Cell–cell communication induces random spikes of spontaneous calcium oscillations in multi-BV-2 microglial cells

As the first and main form of active immune defense in the central nervous system, microglial cells usually exhibit complicated intracellular calcium (Ca2+) activity that can regulate the downstream components of signaling cascades. In the present work, spontaneous oscillations of the cytosolic calcium concentration ([Ca2+]c) in multi-BV-2 microglial cells were observed by video microscopy. These cells exhibited random spikes of Ca2+ oscillations. Cross-correlation analysis of the temporal dependence of the oscillations indicated the existence of cell–cell communication mediated by extracellular messengers. Numerical simulations based on a simple mathematical model suggested that these communications could induce random spikes of spontaneous Ca2+ oscillations in the multi-cell system. Short-time imaging analysis of random spikes in different regions of a single cell showed that spontaneous Ca2+ oscillations resulted from Ca2+ wave generated by other cells as well as from calcium elevation inside the cell.
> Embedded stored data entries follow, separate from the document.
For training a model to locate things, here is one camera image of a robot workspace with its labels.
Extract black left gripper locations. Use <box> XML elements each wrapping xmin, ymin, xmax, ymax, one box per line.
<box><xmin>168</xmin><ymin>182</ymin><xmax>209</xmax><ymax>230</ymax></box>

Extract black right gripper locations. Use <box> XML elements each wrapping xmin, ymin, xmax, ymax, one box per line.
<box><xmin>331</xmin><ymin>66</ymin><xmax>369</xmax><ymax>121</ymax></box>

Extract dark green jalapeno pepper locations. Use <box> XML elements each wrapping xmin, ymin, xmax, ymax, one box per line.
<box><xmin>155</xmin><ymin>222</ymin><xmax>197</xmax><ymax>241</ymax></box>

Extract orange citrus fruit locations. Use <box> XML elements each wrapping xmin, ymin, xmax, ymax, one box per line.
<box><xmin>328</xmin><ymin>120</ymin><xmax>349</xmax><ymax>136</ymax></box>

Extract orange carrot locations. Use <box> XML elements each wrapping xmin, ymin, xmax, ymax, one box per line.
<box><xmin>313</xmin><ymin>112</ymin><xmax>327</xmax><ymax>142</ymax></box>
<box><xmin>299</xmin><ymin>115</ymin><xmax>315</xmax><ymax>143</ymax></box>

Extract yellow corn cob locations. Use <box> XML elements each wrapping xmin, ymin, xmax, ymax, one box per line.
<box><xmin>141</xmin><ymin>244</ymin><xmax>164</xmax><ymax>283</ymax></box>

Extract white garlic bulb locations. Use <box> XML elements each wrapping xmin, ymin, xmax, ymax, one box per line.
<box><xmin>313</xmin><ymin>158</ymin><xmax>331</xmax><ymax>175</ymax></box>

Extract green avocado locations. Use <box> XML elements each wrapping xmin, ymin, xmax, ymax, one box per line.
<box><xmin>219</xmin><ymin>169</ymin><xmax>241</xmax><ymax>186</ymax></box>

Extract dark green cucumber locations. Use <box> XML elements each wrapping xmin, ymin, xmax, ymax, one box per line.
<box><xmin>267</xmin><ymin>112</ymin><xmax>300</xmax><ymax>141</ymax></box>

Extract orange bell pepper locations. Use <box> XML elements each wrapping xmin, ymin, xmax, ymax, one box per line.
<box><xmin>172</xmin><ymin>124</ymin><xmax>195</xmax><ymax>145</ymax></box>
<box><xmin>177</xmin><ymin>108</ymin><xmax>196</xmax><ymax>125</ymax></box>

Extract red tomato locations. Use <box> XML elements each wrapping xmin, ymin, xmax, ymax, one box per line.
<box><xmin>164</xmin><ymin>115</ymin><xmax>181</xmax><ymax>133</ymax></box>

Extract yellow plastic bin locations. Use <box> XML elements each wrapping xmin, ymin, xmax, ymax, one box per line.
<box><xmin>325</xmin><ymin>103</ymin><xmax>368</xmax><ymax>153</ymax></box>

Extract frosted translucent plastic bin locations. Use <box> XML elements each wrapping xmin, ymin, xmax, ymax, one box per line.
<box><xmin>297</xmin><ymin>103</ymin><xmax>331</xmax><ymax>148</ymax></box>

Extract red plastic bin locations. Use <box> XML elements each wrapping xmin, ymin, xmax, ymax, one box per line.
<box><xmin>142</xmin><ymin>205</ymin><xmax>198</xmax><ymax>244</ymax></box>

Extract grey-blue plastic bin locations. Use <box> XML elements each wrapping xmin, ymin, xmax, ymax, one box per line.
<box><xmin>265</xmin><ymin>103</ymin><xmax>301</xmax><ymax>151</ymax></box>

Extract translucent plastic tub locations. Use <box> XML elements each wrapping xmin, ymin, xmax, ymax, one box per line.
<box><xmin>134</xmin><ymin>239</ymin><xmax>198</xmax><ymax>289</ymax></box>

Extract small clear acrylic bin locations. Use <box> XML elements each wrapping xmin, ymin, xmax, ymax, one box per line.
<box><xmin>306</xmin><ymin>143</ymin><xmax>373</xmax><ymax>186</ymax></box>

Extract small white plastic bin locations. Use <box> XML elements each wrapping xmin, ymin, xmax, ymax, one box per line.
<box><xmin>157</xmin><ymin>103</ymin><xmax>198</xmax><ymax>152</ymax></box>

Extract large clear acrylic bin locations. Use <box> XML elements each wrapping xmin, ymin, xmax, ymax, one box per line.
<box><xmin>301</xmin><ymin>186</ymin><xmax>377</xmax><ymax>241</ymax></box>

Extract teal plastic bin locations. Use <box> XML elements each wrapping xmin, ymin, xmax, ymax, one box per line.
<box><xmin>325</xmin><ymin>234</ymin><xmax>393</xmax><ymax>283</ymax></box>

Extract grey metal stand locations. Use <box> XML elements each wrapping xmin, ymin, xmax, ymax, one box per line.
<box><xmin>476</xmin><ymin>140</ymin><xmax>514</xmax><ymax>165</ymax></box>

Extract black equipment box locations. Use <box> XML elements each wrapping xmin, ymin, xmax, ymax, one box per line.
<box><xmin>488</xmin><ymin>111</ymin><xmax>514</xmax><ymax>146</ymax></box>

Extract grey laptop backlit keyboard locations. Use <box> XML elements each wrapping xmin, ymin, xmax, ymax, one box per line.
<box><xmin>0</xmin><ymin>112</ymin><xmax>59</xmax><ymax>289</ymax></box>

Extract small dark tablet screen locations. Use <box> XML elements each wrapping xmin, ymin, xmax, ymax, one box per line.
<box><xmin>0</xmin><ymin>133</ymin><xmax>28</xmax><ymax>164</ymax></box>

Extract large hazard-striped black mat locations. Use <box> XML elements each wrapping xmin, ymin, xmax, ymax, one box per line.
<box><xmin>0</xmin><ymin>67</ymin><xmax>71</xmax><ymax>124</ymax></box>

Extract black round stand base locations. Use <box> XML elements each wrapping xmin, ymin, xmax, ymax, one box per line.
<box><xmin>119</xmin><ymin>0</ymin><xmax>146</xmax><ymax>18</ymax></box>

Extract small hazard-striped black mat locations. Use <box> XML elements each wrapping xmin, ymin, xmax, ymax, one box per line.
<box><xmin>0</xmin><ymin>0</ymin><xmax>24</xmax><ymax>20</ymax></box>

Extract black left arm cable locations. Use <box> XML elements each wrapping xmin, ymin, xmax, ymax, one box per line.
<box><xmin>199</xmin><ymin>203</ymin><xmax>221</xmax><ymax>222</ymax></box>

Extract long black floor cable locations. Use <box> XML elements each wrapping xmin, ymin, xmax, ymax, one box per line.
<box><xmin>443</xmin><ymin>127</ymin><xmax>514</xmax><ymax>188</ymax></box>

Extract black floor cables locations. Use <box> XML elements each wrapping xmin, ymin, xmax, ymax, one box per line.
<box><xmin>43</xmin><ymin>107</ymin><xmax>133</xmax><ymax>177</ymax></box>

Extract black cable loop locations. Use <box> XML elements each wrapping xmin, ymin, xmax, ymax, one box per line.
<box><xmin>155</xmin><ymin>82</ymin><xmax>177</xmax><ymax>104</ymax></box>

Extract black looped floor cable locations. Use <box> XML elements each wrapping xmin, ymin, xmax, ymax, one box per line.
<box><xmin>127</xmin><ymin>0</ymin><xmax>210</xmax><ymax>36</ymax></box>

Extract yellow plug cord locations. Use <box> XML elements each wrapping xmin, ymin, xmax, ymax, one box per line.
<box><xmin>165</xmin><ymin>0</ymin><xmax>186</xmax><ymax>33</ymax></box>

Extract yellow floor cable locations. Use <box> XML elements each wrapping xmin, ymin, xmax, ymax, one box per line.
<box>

Taken together, our data demonstrate that cell–cell communication existed between the BV-2 microglial cells in vitro and further resulted in the random spikes of spontaneous Ca2+ oscillations.

► Cross-correlation analysis suggests cell–cell communication exists between BV-2 cells. ► Random spikes of spontaneous Ca2+ oscillations are simulated by introducing random β. ► Spontaneous Ca2+ oscillations result from Ca2+ waves and global Ca2+ elevation. ► Cell–cell communication induces random spikes of spontaneous Ca2+ oscillations.